**WHAT THIS TASK INVOLVES**.
Beginning with the line that contains "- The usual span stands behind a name", copy each subsequent line of the data below through the last one, including both ends but not the pictures.

**GIVEN MATERIAL**.
* * *

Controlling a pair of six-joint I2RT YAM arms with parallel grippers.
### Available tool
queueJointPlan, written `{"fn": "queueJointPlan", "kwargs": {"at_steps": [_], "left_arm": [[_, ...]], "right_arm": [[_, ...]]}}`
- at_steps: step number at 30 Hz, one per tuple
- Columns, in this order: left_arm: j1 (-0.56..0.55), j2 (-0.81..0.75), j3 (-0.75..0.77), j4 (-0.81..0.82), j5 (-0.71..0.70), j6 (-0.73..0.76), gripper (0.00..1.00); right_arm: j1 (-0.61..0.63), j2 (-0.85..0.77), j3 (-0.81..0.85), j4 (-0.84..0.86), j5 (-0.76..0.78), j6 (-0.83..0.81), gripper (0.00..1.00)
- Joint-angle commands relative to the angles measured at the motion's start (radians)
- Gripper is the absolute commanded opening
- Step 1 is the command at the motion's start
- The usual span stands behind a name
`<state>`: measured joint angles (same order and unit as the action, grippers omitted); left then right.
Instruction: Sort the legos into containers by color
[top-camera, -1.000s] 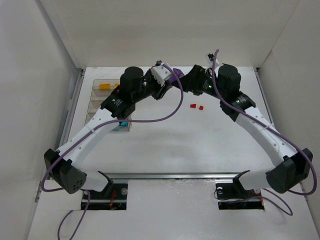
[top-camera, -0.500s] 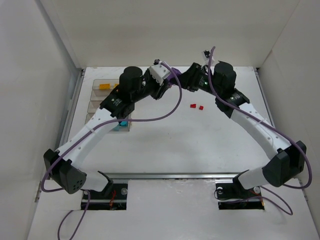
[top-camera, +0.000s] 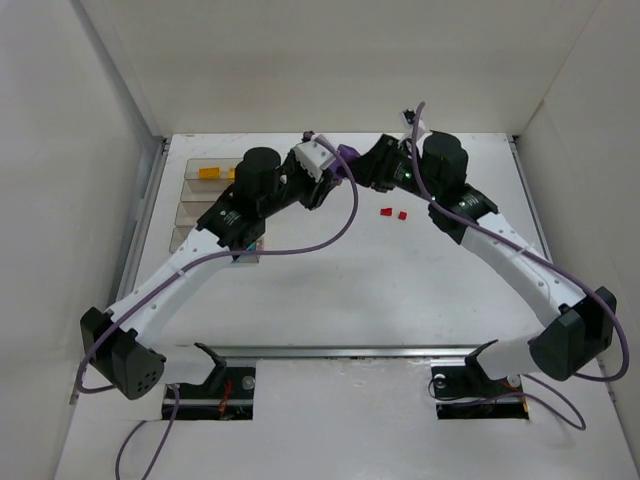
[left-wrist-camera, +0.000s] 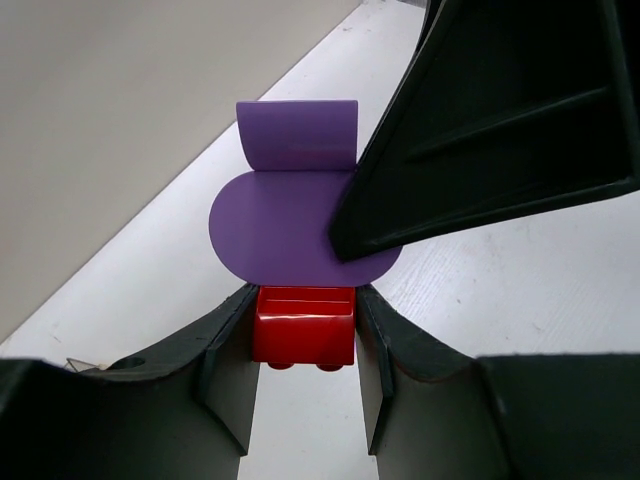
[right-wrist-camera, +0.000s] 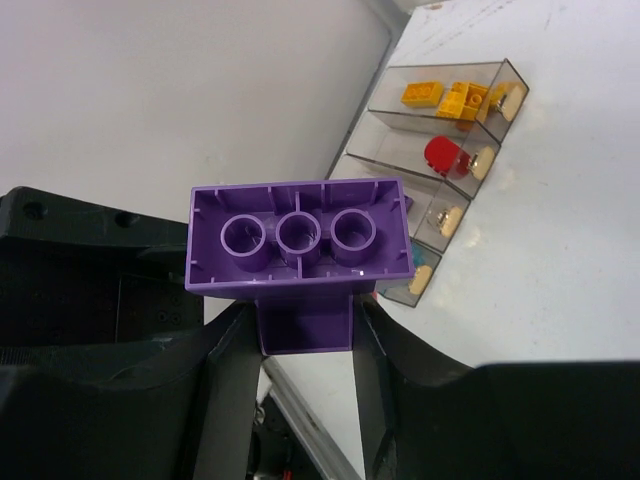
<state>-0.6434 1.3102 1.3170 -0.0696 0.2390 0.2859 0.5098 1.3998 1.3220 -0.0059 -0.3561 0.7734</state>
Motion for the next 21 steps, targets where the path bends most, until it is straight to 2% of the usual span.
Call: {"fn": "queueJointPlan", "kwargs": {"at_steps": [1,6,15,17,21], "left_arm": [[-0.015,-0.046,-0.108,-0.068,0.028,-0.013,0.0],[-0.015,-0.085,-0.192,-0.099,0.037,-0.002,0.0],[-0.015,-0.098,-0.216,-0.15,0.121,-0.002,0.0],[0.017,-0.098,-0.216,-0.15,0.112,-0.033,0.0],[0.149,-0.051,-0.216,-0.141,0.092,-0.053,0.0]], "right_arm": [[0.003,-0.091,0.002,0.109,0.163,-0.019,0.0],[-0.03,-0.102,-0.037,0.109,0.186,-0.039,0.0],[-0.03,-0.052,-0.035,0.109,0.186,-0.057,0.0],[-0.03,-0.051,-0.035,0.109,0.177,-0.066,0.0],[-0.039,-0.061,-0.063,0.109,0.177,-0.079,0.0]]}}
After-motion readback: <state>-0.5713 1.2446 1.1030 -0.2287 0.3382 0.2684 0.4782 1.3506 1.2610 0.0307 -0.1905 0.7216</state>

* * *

**FINAL ANSWER**.
- The usual span stands behind a name
`<state>`: measured joint angles (same order and unit as the action, grippers omitted); left then right.
Instruction: Sort the legos into containers by color
[top-camera, -1.000s] 
[top-camera, -0.500s] 
[top-camera, +0.000s] 
[left-wrist-camera, +0.000s] 
[right-wrist-camera, +0.000s] 
<state>-0.6434 1.3102 1.3170 -0.0696 0.2390 0.2859 0.5098 1.3998 1.3220 -0.0059 -0.3561 0.7734</state>
Motion for the next 21 steps, targets where the path bends most, until it is straight to 2% of the usual span.
Call: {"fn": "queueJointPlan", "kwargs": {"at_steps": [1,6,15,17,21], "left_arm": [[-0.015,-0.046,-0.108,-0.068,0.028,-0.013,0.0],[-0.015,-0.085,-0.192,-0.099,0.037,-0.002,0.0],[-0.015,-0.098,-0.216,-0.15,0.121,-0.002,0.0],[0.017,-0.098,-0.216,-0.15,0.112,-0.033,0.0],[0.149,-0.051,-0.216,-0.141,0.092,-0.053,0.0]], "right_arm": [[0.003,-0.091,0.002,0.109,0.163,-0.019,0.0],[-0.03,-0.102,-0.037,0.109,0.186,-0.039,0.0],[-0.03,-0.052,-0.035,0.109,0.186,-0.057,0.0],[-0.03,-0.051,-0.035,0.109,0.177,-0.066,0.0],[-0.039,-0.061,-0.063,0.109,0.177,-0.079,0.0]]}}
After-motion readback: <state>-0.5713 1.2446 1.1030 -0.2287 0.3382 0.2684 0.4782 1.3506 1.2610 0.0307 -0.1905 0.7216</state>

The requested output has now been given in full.